Real-time super-resolution imaging.
(A) Diffraction-limited epifluorescence image of microtubules labeled with Alexa Fluor 647. (B) 2D super-resolved image of the cell in figure (A), reconstructed in real-time from 20,000 frames and 1.2 million single-molecule localizations. (C) 3D super-resolved image of the microtubules of figure (A) obtained only 15 seconds just after the end of the acquisition. Colors encode for the axial position, in µm. (E) A selected region of interest (ROI) from figure (A). (F) A selected ROI from figure (B). (G) Corresponding ROI from figure (C). (D), (H) Intermediate real-time visualization obtained after 1,000 and 4,000 frames respectively. (I) Diffraction limited epifluorescence image of microtubules labeled with Alexa Fluor 647. (J), (K) 2D super-resolved images of the cell in figure (I), reconstructed in real-time from 3,000 frames, without (78,341 localizations) and with (96,298 localizations) feedback control respectively. (L) Graph of the number of localizations over the number of images, without (red) and with (green) feedback loop control. Solid and dashed black lines represent their respective trends. For better clarity, only one point over 25 points is displayed.
Figure 5.
(A) 3D test patterns made of 40 sunburst alternating black and white stripes, used for single molecule based super-resolution microscopy simulations. The pattern is 1 µm thick, with consecutive stripes distant from 50 nm in the axial direction. (B) Diffraction limited image of the test pattern. (C) Example of isolated single point emitters located inside the test pattern, convolved with 3D astigmatic point spread function (PSF). (D–F) Test pattern reconstruction performed by WaveTracer software for 1000, 200 and 100 photons/molecule respectively. (G–I) Test pattern reconstruction performed by RapidSTORM software for 1000, 200 and 100 photons/molecule respectively. (J–L) Test pattern reconstruction performed by QuickPALM software for 1000, 200 and 100 photons/molecule respectively.
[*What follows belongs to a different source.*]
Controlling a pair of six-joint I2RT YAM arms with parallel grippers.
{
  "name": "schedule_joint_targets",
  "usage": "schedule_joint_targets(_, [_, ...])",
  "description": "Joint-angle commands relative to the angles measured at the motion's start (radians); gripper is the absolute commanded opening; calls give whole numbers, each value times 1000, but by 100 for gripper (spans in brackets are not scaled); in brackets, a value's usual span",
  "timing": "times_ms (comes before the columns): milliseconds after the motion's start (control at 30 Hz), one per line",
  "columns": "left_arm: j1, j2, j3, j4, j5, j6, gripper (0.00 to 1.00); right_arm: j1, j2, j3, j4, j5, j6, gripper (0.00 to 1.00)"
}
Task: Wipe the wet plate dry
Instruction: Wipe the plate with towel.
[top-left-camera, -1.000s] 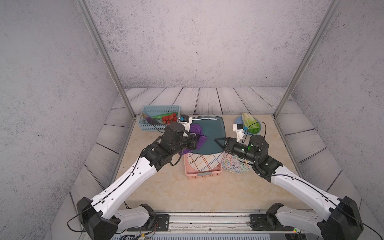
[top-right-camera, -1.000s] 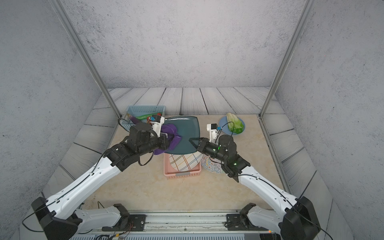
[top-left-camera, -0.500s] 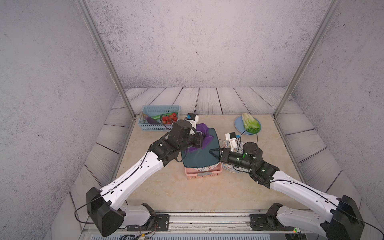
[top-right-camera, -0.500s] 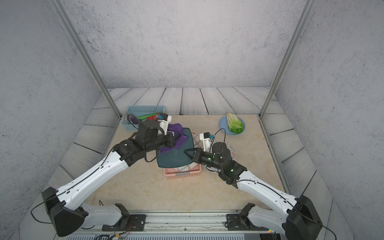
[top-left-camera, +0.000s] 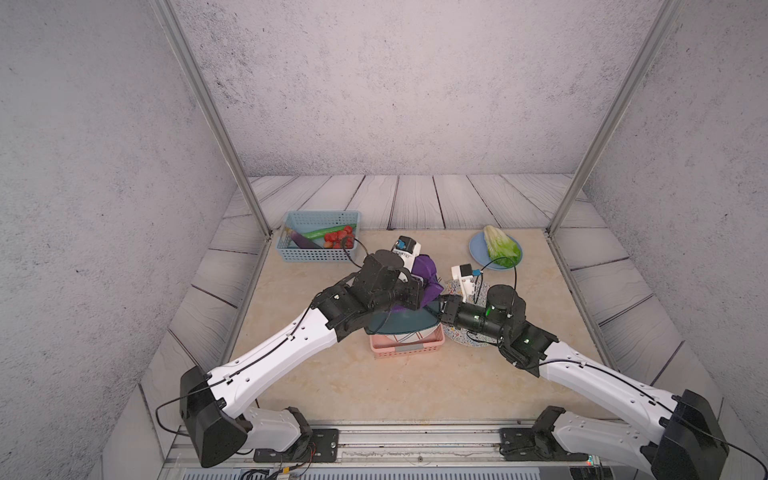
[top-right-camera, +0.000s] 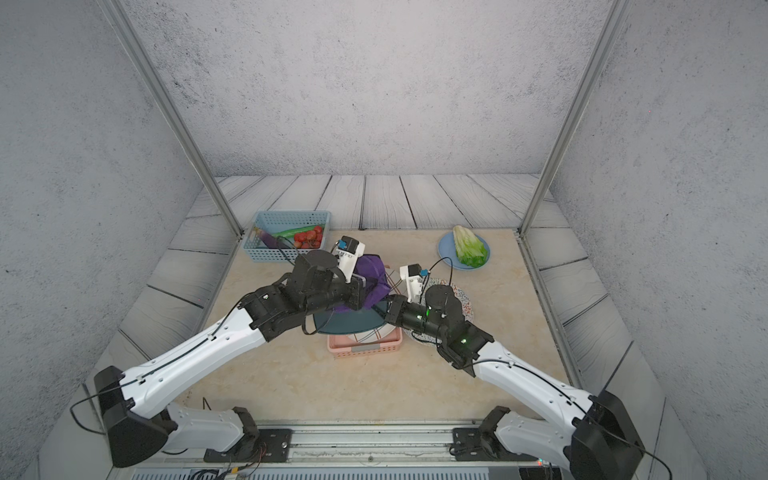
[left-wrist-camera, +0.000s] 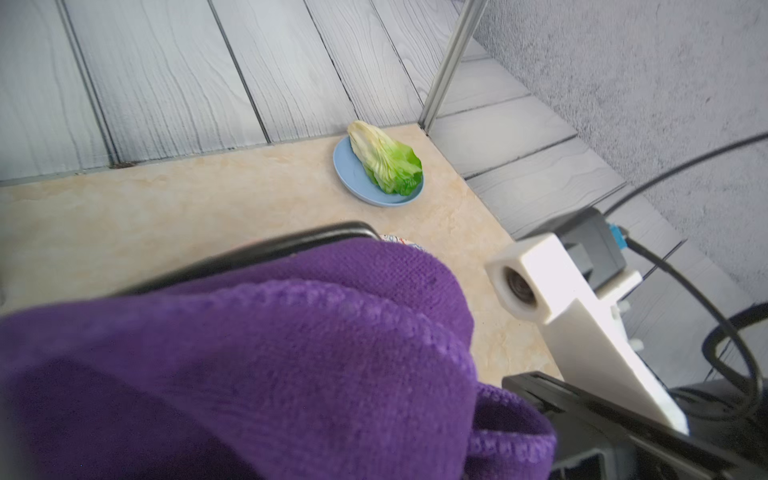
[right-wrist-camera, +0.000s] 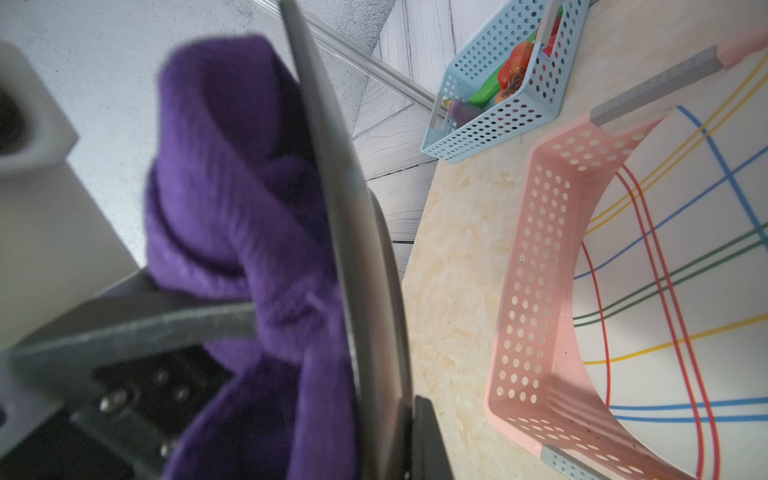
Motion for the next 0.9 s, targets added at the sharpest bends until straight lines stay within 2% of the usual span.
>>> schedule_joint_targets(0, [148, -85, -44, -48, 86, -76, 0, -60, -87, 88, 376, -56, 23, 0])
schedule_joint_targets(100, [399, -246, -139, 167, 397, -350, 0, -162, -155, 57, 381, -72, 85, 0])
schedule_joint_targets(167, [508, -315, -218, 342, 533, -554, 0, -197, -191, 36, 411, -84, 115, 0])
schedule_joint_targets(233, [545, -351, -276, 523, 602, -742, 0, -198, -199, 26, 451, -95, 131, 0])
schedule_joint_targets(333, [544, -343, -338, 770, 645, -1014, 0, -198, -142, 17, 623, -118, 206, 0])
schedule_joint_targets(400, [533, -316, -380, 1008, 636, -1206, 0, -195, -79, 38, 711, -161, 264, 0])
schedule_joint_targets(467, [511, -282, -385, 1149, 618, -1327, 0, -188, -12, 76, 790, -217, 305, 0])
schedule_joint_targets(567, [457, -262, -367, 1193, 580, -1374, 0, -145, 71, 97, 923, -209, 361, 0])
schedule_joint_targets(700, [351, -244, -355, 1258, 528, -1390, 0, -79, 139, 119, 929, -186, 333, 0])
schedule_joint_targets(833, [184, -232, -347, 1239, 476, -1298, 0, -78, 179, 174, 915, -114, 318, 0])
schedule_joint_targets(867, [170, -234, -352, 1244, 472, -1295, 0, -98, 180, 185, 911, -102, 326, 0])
Scale bar is 1 µm.
Figure 6.
(A) Speed benchmarking for 2D and 3D localization, in offline and real-time modes, and comparison with QuickPALM and RapidSTORM software. Benchmarking was performed on an image stack of 30,000 planes composed of 286,665 molecules. The 0* value mentioned for 2D online means that the localizations are performed in parallel with the acquisition, and that no extra processing time is required. (B) Localization accuracy benchmarking in 2D, 3D and for 3 different numbers of photons per molecule, and comparison with QuickPALM and RapidSTORM software. (C) Recall and precision detection rates benchmarking for 3 different numbers of photons per molecule, and comparison with QuickPALM and RapidSTORM software.